*** Opening Material for this exercise ***

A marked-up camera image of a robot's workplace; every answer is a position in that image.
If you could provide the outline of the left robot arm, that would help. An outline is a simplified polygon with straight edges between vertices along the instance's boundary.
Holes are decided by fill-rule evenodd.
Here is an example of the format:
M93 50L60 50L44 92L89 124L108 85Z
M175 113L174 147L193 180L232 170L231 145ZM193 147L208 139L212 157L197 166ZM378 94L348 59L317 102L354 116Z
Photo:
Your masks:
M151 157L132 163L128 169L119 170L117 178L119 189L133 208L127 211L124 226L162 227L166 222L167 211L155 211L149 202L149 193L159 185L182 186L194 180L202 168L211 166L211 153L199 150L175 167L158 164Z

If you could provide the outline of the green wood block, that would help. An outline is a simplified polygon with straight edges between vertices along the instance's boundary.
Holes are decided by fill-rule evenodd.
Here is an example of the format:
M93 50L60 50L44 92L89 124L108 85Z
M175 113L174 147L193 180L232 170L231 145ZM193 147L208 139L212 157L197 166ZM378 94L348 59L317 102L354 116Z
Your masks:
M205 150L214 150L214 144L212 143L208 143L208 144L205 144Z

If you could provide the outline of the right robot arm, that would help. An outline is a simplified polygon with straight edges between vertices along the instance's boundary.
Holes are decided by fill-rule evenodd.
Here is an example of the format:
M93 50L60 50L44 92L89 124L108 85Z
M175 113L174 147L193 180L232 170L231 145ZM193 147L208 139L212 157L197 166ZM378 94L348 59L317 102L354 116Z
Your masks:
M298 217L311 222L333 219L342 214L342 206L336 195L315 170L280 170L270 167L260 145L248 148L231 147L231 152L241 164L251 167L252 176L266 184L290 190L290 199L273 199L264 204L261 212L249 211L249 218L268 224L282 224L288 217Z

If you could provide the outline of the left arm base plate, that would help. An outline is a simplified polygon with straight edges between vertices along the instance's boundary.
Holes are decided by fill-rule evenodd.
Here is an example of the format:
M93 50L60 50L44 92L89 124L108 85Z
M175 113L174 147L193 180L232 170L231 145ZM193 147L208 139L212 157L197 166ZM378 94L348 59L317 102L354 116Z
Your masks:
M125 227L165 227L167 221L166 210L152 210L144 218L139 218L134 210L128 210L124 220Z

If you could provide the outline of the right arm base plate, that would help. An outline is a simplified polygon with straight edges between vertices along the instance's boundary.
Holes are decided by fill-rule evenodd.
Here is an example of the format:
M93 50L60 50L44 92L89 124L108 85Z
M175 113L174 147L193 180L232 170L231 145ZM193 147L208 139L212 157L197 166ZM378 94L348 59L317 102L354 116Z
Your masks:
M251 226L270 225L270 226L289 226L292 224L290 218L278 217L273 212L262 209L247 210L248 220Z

*** Closing Material for this exercise ***

**Activity**
Each entry above should be output again, precisely as given.

**Exercise solution**
A marked-up camera image of a robot's workplace; every answer is a position in that image.
If you could provide the outline of the left robot arm, that would help. An outline is a simplified polygon with straight edges between vertices along the instance's boundary.
Holes are decided by fill-rule evenodd.
Here is an example of the format:
M93 50L60 50L44 92L89 124L108 85Z
M175 113L174 147L193 180L232 170L231 145ZM193 147L208 139L212 157L197 166ZM378 94L348 59L317 102L354 116Z
Photo:
Your masks:
M151 157L132 163L128 169L119 170L117 178L119 189L133 208L127 211L124 226L162 227L166 222L167 211L155 211L149 202L149 193L159 185L182 186L194 180L202 168L211 166L211 153L199 150L175 167L158 164Z

If you could provide the outline of the green wood block, that would help. An outline is a simplified polygon with straight edges between vertices along the instance's boundary.
Holes are decided by fill-rule evenodd.
Here is an example of the format:
M93 50L60 50L44 92L89 124L108 85Z
M175 113L174 147L193 180L232 170L231 145ZM193 147L208 139L212 157L197 166ZM378 94L348 59L317 102L354 116Z
Your masks:
M205 150L214 150L214 144L212 143L208 143L208 144L205 144Z

If you could provide the outline of the right robot arm, that would help. An outline is a simplified polygon with straight edges between vertices along the instance's boundary.
Holes are decided by fill-rule evenodd.
Here is an example of the format:
M93 50L60 50L44 92L89 124L108 85Z
M175 113L174 147L193 180L232 170L231 145ZM193 147L208 139L212 157L197 166ZM378 94L348 59L317 102L354 116Z
Your masks:
M298 217L311 222L333 219L342 214L342 206L336 195L315 170L280 170L270 167L260 145L248 148L231 147L231 152L241 164L251 167L252 176L266 184L290 190L290 199L273 199L264 204L261 212L249 211L249 218L268 224L282 224L288 217Z

If you could provide the outline of the left arm base plate, that would help. An outline is a simplified polygon with straight edges between vertices along the instance's boundary.
Holes are decided by fill-rule evenodd.
Here is an example of the format:
M93 50L60 50L44 92L89 124L108 85Z
M175 113L174 147L193 180L232 170L231 145ZM193 147L208 139L212 157L197 166ZM378 94L348 59L317 102L354 116Z
Your masks:
M125 227L165 227L167 221L166 210L152 210L144 218L139 218L134 210L128 210L124 220Z

If you could provide the outline of the right arm base plate, that would help. An outline is a simplified polygon with straight edges between vertices along the instance's boundary.
Holes are decided by fill-rule evenodd.
Here is an example of the format:
M93 50L60 50L44 92L89 124L108 85Z
M175 113L174 147L193 180L232 170L231 145ZM193 147L208 139L212 157L197 166ZM378 94L348 59L317 102L354 116Z
Your masks:
M251 226L270 225L270 226L289 226L292 224L290 218L278 217L273 212L262 209L247 210L248 220Z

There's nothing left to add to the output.